И все же философские глубины, когда рассматривается художественный текст, не столь важны. Важнее другое: насколько талантливо и удачно автор умеет вплести философский контекст в ткань произведения и внедрить его в читательское сознание (или, если угодно, в подсознание). Биой Касарес делает это мастерски, ловя читателя на крючок приключенчески-фантастического сюжета, в который вплетается нравственно-философская драма. С самого начала включается сюжетный мотор, который работает не хуже, чем «зеленые моторы» изобретателя-сумасброда, заставляя читателя с напряжением следить за странными гостями и рассказчиком, еще не знающим, что перед ним — виртуалы. По сути, мы имеем своеобразный жанровый «микст»: приключенческое обрамление, психологическую драму отношений Мореля и Фаустины и фантастическую подоплеку, которая выявляется при каждом столкновении героя с этими призраками. Причем «микст» тщательно выстроен, сбалансирован, и потому в каждом микроэпизоде повествование вполне органично и всякий раз по-своему убедительно.
Долго живут те произведения, которые имеют в себе загадку и не претендуют на объяснение всего и вся. «Изобретение Мореля», безусловно,- загадочный роман, и в первую очередь это касается персонажа, устроившего на острове то ли виртуальный «рай», то ли наоборот. Морель — человек сумасшедший и в чем-то безжалостный: он же знал, что его изобретение, создавая трехмерную копию, отнимает жизнь у оригинала. И в то же время он явно несчастен, он идет на отчаянный шаг в том числе и в отношении себя, причем мотивы этого за кадром. В тексте мы имеем скорее результат длинной психологической преамбулы, заставившей Мореля обменять свою и чужую жизни на жизнь в варианте «повторяющееся кино». И это тактичное утаивание предыстории Мореля как раз и подталкивает трактовать образ как символический, как квинтэссенцию развития западного человека, который в наше время ринулся в область «виртуальности» просто с диким энтузиазмом.

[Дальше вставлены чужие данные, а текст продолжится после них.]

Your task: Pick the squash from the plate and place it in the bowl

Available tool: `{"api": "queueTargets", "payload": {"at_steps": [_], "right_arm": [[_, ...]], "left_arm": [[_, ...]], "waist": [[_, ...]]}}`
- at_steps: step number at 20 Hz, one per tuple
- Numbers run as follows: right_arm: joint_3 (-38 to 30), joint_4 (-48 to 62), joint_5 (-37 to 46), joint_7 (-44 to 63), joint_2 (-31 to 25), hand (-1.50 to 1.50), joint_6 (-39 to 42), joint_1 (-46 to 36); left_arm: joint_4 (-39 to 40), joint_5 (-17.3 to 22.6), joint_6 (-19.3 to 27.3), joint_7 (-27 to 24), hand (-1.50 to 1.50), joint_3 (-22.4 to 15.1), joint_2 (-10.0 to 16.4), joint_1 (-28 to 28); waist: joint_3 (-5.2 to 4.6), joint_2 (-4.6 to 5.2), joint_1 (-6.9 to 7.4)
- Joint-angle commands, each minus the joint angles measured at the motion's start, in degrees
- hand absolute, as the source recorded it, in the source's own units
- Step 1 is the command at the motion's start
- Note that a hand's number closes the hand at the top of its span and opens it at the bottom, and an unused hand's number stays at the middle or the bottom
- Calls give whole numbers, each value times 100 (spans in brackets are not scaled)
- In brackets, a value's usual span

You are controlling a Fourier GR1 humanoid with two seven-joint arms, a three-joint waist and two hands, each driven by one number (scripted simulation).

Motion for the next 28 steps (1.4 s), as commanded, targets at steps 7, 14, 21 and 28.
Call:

Эта область и тривиальней, и ужасней того, что когда-то виделось аргентинскому писателю «сквозь магический кристалл». Пошлость телевидения (не тотальная, но в немалой степени) позволяет относиться к нему свысока, и в то же время его могущество заставляет видеть в нем нечто трансцендентное. При всем богатстве фантазии некоторые вещи Биой Касаресу и в голову бы не пришли, хотя, с другой стороны, мы еще вроде бы не научились умертвлять живых, перенося их образ на экран.